Pull each line with the string "between" from the entries.

_Data_:
== Segment start ==

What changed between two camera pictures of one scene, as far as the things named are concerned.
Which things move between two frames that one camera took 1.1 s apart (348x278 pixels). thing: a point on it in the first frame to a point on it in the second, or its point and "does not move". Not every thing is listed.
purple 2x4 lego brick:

== Segment end ==
== Segment start ==

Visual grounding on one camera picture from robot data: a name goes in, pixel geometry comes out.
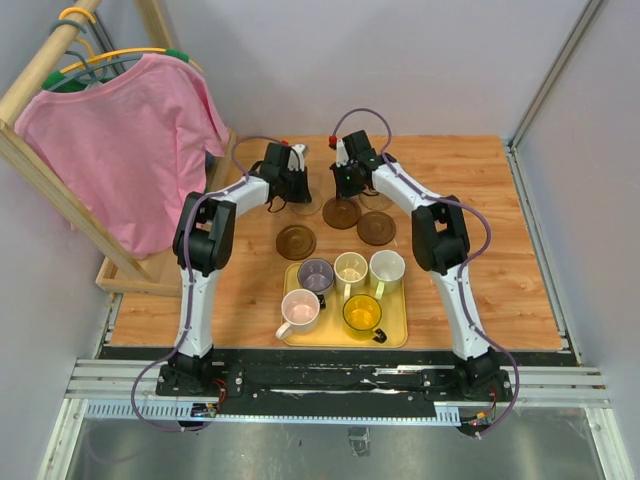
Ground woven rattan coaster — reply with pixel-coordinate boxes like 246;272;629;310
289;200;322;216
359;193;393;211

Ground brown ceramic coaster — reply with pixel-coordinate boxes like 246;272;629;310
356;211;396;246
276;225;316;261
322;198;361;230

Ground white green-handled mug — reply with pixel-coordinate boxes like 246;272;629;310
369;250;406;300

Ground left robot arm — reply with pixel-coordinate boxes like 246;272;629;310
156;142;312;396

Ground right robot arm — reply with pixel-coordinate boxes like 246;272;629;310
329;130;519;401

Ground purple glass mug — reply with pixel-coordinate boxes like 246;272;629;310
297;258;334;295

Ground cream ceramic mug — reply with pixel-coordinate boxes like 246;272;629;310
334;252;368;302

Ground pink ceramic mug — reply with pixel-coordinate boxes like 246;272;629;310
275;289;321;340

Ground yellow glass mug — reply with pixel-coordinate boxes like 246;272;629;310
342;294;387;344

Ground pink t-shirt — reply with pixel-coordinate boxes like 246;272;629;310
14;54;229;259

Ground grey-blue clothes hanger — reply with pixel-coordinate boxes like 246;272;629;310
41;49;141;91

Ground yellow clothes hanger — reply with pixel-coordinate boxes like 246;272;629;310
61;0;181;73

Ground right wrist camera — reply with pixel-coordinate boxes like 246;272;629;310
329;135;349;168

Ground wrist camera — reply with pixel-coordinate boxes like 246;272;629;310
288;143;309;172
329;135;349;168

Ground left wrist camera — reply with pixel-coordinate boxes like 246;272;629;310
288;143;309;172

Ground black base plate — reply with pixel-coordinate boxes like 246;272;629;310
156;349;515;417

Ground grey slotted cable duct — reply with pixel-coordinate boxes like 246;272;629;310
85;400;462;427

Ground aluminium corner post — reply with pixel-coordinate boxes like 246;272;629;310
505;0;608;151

== Segment end ==

_Solution for this task_:
What changed between two camera pictures of one scene, as far as the things named are concerned.
Which things move between two frames that one camera took 1.1 s apart (348x278 pixels). thing: a point on it in the first frame to a point on it in the second, or its point and "does not move". Not every thing is listed.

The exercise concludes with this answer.